You can also change your settings in sonarr to not do any rss sync searches with your public indexers. This stops sonarr from seaching those indexers automatically for the next release. I've notices most of that garbage pops up before the official release, then gets drowned out by the real stuff after the release. If you leave the auto/interactive search enabled, you can just click the auto search button for the episode the day after it comes out. You likely won't pick up any garbage this way.

I wrote a script that spam reports these, and I run it when I'm feeling frustrated with a something, but nothing I've spam reported with the script has gotten taken down yet. So, that sucks too.

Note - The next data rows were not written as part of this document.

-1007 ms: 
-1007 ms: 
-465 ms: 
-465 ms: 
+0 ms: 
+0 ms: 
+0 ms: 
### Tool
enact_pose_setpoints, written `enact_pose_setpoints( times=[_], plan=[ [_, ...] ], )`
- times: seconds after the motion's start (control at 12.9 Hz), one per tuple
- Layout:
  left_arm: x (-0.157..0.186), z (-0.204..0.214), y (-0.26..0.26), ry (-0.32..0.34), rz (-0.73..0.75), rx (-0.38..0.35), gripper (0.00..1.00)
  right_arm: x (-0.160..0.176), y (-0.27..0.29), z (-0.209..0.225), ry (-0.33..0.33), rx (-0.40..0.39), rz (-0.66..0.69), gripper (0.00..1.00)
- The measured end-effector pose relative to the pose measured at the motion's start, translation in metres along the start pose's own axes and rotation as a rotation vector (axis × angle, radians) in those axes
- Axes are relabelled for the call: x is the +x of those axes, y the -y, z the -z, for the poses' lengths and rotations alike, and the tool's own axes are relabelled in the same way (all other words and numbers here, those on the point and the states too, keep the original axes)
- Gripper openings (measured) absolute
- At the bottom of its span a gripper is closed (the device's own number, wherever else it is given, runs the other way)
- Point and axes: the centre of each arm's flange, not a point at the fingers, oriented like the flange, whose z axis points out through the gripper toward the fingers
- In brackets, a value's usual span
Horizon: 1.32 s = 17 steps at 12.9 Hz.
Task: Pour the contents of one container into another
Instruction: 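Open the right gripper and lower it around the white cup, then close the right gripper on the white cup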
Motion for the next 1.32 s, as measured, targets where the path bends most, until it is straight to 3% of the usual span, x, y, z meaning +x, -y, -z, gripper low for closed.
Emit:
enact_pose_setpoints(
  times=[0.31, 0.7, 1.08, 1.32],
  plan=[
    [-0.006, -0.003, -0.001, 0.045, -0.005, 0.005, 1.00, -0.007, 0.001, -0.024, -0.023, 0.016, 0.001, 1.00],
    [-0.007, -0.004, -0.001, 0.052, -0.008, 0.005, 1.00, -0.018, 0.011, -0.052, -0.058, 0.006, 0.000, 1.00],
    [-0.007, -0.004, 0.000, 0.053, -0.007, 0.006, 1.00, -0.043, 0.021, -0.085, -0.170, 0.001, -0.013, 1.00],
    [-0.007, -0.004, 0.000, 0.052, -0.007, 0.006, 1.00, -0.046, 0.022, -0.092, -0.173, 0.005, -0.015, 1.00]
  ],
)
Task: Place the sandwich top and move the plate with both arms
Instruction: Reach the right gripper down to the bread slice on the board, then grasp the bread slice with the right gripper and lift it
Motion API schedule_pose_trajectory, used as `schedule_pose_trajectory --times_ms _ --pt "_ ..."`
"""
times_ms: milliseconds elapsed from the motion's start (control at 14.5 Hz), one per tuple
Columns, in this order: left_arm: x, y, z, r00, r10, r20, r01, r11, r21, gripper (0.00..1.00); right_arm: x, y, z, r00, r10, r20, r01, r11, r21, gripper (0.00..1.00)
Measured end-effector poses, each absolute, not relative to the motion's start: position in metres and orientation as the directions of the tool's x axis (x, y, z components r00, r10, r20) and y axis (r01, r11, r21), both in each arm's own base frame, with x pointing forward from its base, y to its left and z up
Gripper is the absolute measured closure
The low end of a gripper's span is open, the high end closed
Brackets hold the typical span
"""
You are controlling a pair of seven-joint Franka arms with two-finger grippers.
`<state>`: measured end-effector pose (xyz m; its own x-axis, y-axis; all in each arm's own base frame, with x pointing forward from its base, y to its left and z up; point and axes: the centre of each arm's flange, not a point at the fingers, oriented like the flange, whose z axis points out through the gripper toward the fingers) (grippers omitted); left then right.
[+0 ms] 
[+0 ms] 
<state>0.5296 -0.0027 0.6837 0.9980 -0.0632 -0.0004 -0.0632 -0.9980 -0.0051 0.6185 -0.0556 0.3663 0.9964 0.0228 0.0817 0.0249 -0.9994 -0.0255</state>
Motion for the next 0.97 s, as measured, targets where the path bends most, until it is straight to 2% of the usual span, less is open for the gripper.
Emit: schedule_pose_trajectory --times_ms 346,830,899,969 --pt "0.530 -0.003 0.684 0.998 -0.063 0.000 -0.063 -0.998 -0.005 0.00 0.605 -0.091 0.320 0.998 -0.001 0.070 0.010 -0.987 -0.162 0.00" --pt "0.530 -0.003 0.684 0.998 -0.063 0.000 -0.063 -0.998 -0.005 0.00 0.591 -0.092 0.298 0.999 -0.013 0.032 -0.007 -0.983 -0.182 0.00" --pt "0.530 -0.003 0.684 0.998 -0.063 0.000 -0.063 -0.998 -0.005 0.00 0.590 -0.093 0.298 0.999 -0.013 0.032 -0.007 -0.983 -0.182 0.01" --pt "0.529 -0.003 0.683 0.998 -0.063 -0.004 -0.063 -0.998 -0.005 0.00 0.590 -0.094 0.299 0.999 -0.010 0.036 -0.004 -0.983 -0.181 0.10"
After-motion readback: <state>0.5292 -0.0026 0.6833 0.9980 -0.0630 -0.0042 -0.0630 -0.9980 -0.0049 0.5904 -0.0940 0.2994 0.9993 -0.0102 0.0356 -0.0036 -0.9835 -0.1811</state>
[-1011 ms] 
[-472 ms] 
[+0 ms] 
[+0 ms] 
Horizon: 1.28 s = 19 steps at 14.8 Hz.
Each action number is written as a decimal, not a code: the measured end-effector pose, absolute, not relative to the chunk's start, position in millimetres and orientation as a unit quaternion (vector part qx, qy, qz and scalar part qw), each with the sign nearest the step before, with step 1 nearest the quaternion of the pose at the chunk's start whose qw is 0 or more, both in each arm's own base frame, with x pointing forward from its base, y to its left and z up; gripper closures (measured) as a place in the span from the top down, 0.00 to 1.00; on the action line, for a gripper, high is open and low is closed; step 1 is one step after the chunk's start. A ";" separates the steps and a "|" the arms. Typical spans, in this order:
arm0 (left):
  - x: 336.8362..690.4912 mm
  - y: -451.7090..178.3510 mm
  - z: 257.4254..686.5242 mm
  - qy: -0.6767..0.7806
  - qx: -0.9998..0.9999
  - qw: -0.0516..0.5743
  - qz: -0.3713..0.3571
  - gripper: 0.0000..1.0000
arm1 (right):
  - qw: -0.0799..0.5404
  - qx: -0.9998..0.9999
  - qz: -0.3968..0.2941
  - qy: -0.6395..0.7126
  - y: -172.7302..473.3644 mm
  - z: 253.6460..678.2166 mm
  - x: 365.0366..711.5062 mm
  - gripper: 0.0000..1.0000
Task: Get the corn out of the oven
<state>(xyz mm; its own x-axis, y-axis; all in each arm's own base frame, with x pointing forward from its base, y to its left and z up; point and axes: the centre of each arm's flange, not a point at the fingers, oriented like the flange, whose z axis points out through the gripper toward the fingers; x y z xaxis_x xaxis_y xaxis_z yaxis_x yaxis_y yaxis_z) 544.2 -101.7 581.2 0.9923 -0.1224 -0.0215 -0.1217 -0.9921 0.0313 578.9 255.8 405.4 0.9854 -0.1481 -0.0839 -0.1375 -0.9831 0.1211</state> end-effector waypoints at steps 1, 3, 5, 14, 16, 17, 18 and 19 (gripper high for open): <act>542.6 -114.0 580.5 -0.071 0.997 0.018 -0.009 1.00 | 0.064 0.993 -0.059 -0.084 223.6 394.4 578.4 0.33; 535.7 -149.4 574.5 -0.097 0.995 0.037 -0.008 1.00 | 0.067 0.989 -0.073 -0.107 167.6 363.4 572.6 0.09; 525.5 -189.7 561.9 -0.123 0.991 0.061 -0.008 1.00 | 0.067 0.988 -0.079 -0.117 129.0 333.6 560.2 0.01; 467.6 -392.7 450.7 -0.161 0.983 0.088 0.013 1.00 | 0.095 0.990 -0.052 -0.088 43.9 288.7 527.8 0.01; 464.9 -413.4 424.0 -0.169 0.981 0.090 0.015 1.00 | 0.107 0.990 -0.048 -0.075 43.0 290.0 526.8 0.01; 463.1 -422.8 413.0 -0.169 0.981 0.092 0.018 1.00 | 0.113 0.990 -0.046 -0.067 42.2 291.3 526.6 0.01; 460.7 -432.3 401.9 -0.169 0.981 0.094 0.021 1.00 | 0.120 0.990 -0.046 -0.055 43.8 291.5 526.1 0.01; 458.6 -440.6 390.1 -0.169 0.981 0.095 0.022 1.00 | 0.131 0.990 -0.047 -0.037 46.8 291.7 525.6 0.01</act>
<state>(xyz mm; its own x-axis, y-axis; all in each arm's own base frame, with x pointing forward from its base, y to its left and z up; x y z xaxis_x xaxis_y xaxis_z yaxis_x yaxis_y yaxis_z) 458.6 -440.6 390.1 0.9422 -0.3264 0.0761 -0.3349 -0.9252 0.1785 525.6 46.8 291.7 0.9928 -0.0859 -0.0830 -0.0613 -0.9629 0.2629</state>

[–] truxnell@aussie.zone 3 points 2 weeks ago

Consider reviewing https://trash-guides.info/ which helps pickup best releases, and yeah review/consider your trackers, some are horrible for zero quality cobtrol

[–] pory@lemmy.world 2 points 2 weeks ago

Plugging *arrs into public torrent trackers is always a losing proposition. Consider either paying for usenet or getting into some entry level private trackers (lurk on Reddit's /r/opensignups)

[–] skankhunt42@lemmy.ca 1 points 2 weeks ago

I know this doesn't answer your question but I've never had this kind of problem with Usenet. I pay $35 USD a year and bought a couple "lifetime" memberships 6 years ago.

What others have said should help solve the problem with torrents. If you can, it might be worth getting an account with a private site.